Sonreí al oír el nombre de mi mejor amiga.

—Me muero de ganas de verla —bebí un sorbo de café y noté un regusto alcohólico—. ¿Le has echado Baileys?

—He pensado que te vendría bien.

—De acuerdo, pero sólo esto. Ya no estoy acostumbrada —sostuve la taza tibia entre mis manos—. ¿Cómo encajó mamá la muerte de papá?

—Bastante bien. No quería vender la casa, así que David se encargaba del jardín y cuando nevaba contratábamos a alguien para que despejara el camino y las aceras. Nos asegurábamos de que no se sintiera sola.

—¿Fue un cáncer muy agresivo?

—Bastante. Pero luchó con uñas y dientes hasta el final.

—¿Tuvisteis que ingresarla?

—No. Murió en su casa, como siempre había querido.

Apuramos el café. David regresó con los bagels y Sarah me animó a comer.

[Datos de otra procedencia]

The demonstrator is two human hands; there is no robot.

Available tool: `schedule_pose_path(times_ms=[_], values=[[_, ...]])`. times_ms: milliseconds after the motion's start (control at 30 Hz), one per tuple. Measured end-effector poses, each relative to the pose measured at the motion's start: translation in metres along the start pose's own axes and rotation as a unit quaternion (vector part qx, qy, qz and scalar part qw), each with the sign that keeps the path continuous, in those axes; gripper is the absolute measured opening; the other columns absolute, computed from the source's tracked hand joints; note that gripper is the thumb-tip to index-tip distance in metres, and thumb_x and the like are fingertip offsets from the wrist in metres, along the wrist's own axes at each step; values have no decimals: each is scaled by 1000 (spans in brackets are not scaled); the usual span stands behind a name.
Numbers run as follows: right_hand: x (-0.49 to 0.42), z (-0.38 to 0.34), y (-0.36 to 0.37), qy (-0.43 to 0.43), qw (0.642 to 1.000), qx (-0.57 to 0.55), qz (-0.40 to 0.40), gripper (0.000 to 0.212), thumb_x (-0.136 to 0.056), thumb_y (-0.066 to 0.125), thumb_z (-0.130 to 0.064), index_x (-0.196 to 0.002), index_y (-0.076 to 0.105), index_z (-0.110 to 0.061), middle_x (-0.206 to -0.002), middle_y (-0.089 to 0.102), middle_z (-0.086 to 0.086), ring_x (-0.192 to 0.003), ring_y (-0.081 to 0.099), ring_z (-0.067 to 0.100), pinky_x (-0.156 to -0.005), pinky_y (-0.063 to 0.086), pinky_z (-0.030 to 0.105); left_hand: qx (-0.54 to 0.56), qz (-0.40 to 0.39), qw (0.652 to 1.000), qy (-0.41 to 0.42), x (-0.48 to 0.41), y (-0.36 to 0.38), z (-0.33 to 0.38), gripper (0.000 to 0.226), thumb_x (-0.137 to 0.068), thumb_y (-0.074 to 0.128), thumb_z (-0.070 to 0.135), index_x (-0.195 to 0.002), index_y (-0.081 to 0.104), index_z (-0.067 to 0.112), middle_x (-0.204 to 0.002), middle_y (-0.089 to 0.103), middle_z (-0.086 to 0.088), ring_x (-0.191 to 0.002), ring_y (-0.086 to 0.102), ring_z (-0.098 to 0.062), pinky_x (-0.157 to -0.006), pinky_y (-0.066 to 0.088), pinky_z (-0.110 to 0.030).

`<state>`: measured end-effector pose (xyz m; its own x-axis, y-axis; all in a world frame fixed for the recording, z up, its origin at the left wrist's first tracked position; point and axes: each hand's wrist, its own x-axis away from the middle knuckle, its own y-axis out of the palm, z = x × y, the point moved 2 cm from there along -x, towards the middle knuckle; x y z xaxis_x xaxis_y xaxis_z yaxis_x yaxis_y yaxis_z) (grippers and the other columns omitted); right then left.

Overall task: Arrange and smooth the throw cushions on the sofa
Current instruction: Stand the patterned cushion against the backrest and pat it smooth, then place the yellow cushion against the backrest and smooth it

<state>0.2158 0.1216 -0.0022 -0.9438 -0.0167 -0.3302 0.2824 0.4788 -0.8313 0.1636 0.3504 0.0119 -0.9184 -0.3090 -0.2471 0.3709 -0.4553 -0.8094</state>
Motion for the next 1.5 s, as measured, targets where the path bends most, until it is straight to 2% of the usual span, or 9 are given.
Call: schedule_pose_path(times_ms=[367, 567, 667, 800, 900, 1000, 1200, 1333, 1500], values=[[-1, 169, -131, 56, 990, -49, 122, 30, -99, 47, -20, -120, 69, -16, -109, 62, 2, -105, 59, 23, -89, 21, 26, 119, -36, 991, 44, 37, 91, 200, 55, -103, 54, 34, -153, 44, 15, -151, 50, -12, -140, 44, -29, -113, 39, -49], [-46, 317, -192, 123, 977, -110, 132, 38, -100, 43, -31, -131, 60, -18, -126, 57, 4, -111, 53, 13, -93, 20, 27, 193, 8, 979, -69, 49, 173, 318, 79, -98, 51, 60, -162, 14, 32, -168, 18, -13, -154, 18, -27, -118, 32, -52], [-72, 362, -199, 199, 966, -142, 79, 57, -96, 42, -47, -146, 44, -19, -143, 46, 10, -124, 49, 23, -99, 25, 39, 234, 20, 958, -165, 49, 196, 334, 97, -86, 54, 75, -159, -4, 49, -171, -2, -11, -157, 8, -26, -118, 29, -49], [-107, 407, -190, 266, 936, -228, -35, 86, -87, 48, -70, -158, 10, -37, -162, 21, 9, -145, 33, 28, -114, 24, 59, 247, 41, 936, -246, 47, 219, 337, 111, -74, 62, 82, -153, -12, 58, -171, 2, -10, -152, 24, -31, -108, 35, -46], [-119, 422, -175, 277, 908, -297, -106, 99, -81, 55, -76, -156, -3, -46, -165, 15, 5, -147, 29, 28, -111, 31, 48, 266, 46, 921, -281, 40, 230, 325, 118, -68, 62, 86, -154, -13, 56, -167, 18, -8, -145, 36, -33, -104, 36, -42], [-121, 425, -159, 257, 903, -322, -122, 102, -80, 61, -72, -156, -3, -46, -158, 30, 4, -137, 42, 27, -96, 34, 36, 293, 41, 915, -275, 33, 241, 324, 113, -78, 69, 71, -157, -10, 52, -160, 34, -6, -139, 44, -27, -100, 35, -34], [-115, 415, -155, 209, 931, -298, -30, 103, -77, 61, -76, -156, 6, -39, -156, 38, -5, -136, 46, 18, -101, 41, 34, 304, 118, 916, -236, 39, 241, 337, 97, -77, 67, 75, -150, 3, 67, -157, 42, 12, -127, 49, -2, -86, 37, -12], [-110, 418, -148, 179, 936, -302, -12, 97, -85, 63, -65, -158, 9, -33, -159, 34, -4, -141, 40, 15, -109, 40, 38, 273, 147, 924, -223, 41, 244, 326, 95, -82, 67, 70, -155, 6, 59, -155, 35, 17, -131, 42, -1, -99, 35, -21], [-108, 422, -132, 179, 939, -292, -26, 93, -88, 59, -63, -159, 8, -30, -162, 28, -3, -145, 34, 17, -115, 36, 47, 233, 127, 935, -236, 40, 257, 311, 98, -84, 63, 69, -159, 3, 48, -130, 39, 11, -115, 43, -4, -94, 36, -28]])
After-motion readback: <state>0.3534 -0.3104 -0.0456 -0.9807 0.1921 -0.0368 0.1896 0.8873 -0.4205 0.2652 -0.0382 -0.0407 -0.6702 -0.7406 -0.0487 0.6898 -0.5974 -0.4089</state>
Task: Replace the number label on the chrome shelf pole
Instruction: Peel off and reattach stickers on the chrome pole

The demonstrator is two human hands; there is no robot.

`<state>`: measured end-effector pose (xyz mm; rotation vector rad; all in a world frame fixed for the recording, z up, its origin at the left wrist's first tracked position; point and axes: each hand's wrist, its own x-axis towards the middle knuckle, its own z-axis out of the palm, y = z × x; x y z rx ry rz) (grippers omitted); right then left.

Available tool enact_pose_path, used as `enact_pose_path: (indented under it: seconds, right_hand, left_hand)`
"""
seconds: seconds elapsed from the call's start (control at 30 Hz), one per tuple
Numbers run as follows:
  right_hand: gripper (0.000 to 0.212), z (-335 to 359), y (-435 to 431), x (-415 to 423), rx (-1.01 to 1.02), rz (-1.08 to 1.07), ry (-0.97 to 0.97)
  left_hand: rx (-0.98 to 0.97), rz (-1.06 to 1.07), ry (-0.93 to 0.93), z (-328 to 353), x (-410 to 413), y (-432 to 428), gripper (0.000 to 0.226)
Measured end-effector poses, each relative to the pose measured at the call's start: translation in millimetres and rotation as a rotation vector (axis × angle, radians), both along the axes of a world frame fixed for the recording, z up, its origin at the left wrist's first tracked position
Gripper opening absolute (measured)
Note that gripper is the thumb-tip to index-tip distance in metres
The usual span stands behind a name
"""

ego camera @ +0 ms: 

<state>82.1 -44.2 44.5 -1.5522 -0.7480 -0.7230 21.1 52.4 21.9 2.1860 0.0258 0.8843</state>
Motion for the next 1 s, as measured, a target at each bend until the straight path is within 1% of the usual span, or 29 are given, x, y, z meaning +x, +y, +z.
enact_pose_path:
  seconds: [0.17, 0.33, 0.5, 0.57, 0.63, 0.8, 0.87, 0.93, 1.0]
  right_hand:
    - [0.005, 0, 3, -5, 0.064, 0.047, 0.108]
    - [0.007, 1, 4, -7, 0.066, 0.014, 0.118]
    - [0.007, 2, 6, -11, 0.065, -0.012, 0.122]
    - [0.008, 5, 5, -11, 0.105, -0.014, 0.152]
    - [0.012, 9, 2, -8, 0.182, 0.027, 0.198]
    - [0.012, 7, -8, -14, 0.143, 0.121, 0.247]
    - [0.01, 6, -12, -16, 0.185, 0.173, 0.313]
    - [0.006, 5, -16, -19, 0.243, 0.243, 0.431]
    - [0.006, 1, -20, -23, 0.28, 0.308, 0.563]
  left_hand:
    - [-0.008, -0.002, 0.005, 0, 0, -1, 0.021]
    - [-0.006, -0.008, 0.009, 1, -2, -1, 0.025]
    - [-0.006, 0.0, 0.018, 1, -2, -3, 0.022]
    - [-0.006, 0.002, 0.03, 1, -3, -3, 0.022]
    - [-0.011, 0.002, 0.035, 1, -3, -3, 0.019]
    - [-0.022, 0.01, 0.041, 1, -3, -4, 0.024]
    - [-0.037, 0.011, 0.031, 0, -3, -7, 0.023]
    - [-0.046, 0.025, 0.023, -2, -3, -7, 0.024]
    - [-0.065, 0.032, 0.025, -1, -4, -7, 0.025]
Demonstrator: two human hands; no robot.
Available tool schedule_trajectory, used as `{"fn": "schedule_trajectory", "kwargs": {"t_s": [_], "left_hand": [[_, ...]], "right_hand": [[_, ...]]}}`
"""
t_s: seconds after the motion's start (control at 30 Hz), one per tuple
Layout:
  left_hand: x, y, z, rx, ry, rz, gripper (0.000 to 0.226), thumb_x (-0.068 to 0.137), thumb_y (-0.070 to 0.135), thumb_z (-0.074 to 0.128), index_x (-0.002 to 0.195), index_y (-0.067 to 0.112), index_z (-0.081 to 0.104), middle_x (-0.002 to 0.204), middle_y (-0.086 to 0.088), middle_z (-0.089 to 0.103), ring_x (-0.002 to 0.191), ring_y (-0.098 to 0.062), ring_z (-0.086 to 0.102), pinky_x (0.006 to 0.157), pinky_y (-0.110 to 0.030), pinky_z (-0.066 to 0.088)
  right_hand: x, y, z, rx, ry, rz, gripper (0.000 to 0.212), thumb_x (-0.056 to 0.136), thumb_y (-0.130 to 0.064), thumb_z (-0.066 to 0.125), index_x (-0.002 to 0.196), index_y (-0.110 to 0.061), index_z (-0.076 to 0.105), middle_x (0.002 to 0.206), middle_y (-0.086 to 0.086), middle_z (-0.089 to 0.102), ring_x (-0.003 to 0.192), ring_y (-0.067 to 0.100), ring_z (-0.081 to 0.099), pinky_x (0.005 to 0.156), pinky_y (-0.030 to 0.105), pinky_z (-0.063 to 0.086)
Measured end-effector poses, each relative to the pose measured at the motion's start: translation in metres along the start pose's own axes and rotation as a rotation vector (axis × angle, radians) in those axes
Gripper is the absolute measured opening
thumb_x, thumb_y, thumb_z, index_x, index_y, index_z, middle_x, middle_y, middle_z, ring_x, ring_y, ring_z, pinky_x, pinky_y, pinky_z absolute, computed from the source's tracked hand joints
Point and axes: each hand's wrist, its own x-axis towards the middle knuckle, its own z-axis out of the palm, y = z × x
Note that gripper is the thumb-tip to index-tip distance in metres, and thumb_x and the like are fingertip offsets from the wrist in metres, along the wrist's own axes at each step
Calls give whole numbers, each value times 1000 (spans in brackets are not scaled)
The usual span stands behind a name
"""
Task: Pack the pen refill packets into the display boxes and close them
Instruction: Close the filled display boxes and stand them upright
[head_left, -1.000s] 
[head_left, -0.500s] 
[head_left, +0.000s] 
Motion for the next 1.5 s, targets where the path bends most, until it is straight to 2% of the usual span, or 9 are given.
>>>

—Estás en los huesos —dijo, mientras esparcía queso de untar en un bagel.

Después de comer volvimos a instalarnos en el sofá. Sarah encendió el equipo de música y sintonizó una emisora de clásicos del rock. Me ofreció otra taza de café, esta vez sin Baileys. David se unió a nosotras, y Sarah y él me hicieron preguntas sobre la isla.

Se lo conté todo. Sarah lloró cuando les dije que T.J. y yo habíamos estado a punto de morir deshidratados, y se llevó un disgusto tremendo al saber que dos aviones habían sobrevolado la isla. Cuando les hablé del tiburón, de Huesitos y del tsunami, me escucharon horrorizados.

—Qué experiencia tan terrible —suspiró Sarah.

—Bueno, nos íbamos adaptando sobre la marcha. Pero hacia el final las cosas se estaban poniendo muy difíciles. No sé si hubiésemos aguantado mucho más.

Mi hermana me alcanzó una manta de lana, con la que me tapé las piernas.

—No esperaba ver a John en el aeropuerto —añadí.

—Yo lo llamé. Cuando lo del accidente se quedó destrozado, y se alegró muchísimo de saber que seguías con vida.

—Había dado por sentado que seguiría adelante con su vida. A estas alturas me lo imaginaba ya casado.

—Pues no. Estuvo saliendo con alguien durante un tiempo, pero sigue soltero.

—Ah.

—¿Qué decidiste acerca de él?

—No es la persona con la que quiero estar, Sarah. No sé qué habría pasado si aquel avión no se hubiese estrellado en el mar, pero he tenido mucho tiempo para pensar en lo que quiero —negué con la cabeza—. Y no es John.

—T.J. y tú sois pareja, ¿verdad? —preguntó.

—Sí. ¿Te sorprende?

—¿Dadas las circunstancias? No. ¿Qué edad tiene?

—Veinte.

—¿Qué edad tenía cuando empezó lo vuestro?

—Casi diecinueve.

—¿Estás enamorada de él?

—Sí.

—He visto cómo te miraba. Cómo te consolaba en el aeropuerto. Él también te quiere.

Dejé mi taza vacía en la mesa de centro y asentí.

—Sí. Me quiere.

Sonó el timbre y Sarah fue a abrir. La seguí, conteniendo la respiración mientras mi hermana miraba por la mirilla y abría la puerta. Allí estaba Stefani, llorando. La estreché entre mis brazos. No hay palabras para expresar lo que sentí al verla de nuevo.

—Ay, Anna… —dijo, sollozando y abrazándome con fuerza—. Estás aquí.